Pepatah Rumahku Surgaku agaknya memang tidak berlaku bagi beberapa anak. Rumah yang seharusnya menjadi tempat bernaung, dan rumah yang seharusnya menjadi tempat kembali, justru seakan-akan panas bahkan bak neraka bilamana para penata surga 'tidak tahu' bagaimana menyelami hati para peri kecil mereka.
Ayah sendiri yang menyebut rumah seperti neraka, membuat si sulung yang berusaha berpikir baik dan selalu percaya bahwa bidadari dan bidadara-nya selalu memberikan yang terbaik, ternyata salah menilai terhadap salah satu diantara mereka hingga terharap keinginan akan sebuah bentang dengan para penata surganya--meski dengan ibu pun yang dikiranya sepaham dengan ayah karena kerap membungkam (walau terlihat seperti takut) kecuali bila ayah menurunkan tangan beringas itu.
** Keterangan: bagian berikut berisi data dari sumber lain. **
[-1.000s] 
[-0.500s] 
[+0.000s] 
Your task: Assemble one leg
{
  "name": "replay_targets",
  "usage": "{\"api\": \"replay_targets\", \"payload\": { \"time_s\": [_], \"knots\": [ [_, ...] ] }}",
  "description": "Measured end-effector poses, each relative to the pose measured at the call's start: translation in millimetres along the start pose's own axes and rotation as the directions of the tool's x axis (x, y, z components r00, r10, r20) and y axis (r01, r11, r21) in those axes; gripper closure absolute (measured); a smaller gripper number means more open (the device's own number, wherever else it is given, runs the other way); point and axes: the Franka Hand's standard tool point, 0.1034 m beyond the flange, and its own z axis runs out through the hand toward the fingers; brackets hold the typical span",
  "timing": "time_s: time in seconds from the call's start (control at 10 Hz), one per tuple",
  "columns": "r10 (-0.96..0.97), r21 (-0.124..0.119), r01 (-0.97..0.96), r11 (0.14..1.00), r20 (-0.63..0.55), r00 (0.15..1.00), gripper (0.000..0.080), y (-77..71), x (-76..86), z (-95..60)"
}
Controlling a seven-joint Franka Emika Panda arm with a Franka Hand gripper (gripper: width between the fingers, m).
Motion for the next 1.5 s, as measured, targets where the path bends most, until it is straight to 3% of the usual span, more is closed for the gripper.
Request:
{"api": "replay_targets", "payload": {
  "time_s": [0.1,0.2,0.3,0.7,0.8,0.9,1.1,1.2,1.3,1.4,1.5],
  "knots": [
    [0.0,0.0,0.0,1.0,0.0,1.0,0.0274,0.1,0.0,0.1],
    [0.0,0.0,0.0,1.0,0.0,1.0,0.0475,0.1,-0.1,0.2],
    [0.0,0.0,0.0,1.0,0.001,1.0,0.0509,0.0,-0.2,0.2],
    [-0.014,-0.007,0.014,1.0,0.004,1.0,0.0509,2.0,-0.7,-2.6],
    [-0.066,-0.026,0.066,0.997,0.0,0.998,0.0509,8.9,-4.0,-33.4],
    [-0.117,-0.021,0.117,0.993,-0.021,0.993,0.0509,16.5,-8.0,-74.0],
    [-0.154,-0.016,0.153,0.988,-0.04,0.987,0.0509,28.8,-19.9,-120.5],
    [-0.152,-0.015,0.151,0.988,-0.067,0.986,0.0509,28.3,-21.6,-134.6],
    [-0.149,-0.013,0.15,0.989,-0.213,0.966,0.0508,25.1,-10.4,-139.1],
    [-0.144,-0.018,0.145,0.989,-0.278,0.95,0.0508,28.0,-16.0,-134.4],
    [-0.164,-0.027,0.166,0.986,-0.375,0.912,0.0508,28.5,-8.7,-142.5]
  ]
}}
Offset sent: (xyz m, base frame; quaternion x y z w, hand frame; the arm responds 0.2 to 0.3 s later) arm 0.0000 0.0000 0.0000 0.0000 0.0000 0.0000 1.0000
Kendati begitu, bukan berarti saat ini dirinya sedang berada di surga. Tentu saja pada mulanya merasa takut dan cemas akan keberadaannya begitu kesadaran sudah terjangkauinya. Butuh waktu baginya untuk percaya bahwa ia memang sedang diculik. Memorinya merambat mundur pada sebuah kecelakaan yang mencuri atensinya, turut berkerumun, menyaksikan, tiba-tiba seseorang membekap mulut dan hidungnya dengan sapu tangan dengan aroma yang membelenggu kesadaran.
Setelah melewati pandangan yang samar menuju gelap, kesadaran itu kembali ter-raih dengan mendapati dirinya berada di sebuah ruang sepetak dengan tembok bercat hitam. Mengabaikan rasa pusing akibat kondisi yang belum memulih benar demi rasa penasaran yang mendominasi, diperiksanya sekitar. Sebenarnya sudah terlihat dari sejak bangkit duduk, tidak ada apa-apa selain dirinya, kecuali kamera CCTV di salah satu ujung sudut atas ruangan, kipas dinding yang berhembus mengitar, lampu kecil di tengah langit-langit, dan satu pintu yang ragu untuk ia buka.
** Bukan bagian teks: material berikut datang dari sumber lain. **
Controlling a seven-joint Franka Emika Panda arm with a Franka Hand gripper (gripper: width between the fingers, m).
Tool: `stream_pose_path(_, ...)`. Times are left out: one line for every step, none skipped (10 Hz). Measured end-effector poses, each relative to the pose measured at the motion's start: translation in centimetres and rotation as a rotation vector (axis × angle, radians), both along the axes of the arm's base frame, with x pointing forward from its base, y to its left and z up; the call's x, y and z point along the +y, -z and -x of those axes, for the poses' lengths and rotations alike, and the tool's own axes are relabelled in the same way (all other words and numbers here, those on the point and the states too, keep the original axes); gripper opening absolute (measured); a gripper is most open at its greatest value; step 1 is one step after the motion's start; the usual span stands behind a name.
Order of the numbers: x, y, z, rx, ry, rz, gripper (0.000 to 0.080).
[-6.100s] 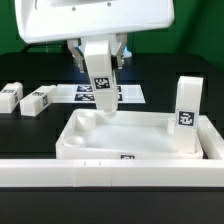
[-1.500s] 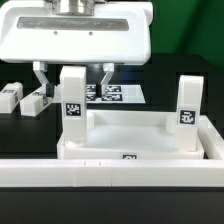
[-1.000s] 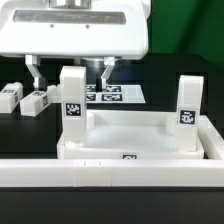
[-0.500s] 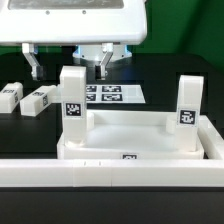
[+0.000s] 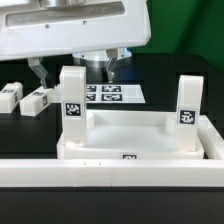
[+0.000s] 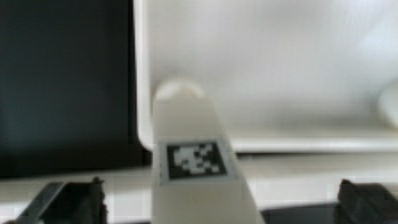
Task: Assemble desk
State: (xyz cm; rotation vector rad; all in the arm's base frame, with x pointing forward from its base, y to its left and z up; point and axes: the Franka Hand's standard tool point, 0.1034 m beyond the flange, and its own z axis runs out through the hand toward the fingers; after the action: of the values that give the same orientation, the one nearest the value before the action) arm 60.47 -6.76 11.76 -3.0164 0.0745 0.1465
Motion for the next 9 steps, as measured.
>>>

Mengira sedang bermimpi, kembali Ria merebah ke tempat terbangunnya tadi. Sebab, bukan sekali dua kali ia alami mimpi buruk.
Entah sudah berapa hitungan waktu, bangun lagi. Melihat sekitar, tempatnya masih di ruang sepetak bertembok kelam. Sebuah bunyi di dalam perut mengajukan tuntutan. Bilamana memang bukan mimpi maka harus segera berbuka puasa, begitu pikirnya. Diarahkannya pandangan pada pintu dengan pertimbangan akan keluar mencari makan, namun tampak olehnya sebuah roti berkemasan di dekat pintu sana, padahal sebelumnya tidak ada. Tergoda olehnya kesadaran untuk mengakui kenyataan bahwa saat ini tidak sedang bermimpi. Alih-alih cemas, disingkirkannya sejenak atas dimana dirinya saat ini dan siapa yang menaruh roti itu.
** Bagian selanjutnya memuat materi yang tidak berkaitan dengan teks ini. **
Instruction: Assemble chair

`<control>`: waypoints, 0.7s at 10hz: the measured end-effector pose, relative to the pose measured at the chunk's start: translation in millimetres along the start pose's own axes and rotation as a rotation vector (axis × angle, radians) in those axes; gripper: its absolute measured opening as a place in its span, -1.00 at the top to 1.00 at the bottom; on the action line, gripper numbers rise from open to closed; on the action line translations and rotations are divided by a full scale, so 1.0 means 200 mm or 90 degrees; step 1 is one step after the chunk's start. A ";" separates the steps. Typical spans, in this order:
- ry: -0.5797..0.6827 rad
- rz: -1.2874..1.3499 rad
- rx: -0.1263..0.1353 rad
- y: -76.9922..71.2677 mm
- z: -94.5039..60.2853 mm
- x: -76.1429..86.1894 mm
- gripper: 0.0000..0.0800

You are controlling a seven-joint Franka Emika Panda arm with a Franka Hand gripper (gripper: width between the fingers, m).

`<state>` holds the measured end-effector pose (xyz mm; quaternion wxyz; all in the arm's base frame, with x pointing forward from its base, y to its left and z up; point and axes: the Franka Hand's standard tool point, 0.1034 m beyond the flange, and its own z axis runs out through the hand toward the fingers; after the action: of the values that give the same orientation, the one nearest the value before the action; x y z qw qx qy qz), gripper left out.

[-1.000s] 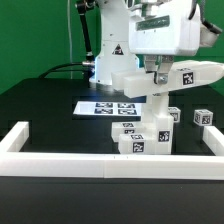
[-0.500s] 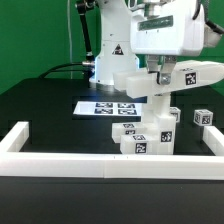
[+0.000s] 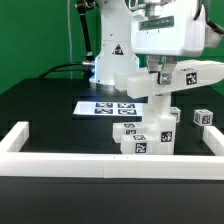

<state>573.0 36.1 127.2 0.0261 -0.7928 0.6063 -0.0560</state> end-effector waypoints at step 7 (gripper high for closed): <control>-0.012 0.232 0.001 0.00 0.01 -0.02 0.27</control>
Offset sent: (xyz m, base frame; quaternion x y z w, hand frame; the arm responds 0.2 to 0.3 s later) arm -0.0020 -0.0012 0.0006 -0.0136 0.0059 0.1368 0.9905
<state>572.4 40.7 125.9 0.0421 -0.6702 0.7397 -0.0436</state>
Ria merangkak pelan menuju makanan itu. Sangat disyukurinya sekali tidak ada tanda cendawan--yang mungkin saja bila memang diculik karena dirinya pencetus kegiatan pengakuran maka bisa saja diberi makanan tidak layak. Tapi kemudian merasakan adanya ketidakmungkinan oleh dirinya yang diculik mungkin seharusnya segera dilakukan pemisahan raga dan nyawa secepatnya, namun saat ini ia seakan dibiarkan melanjutkan napas meski di sebuah tempat sepetak asing. Mungkin masih ada hajat yang akan diutarakan atau dilakukan terhadap dirinya dari para penculik sebelum dipaksakan pindah menuju dimensi selanjutnya? Entah, pertanyaan-pertanyaan tersebut tersamarkan oleh pertanyaan lain mengenai sudahkah saat ini memasuki waktu berbuka ketika mulutnya sedang melumatkan beberapa gigit roti.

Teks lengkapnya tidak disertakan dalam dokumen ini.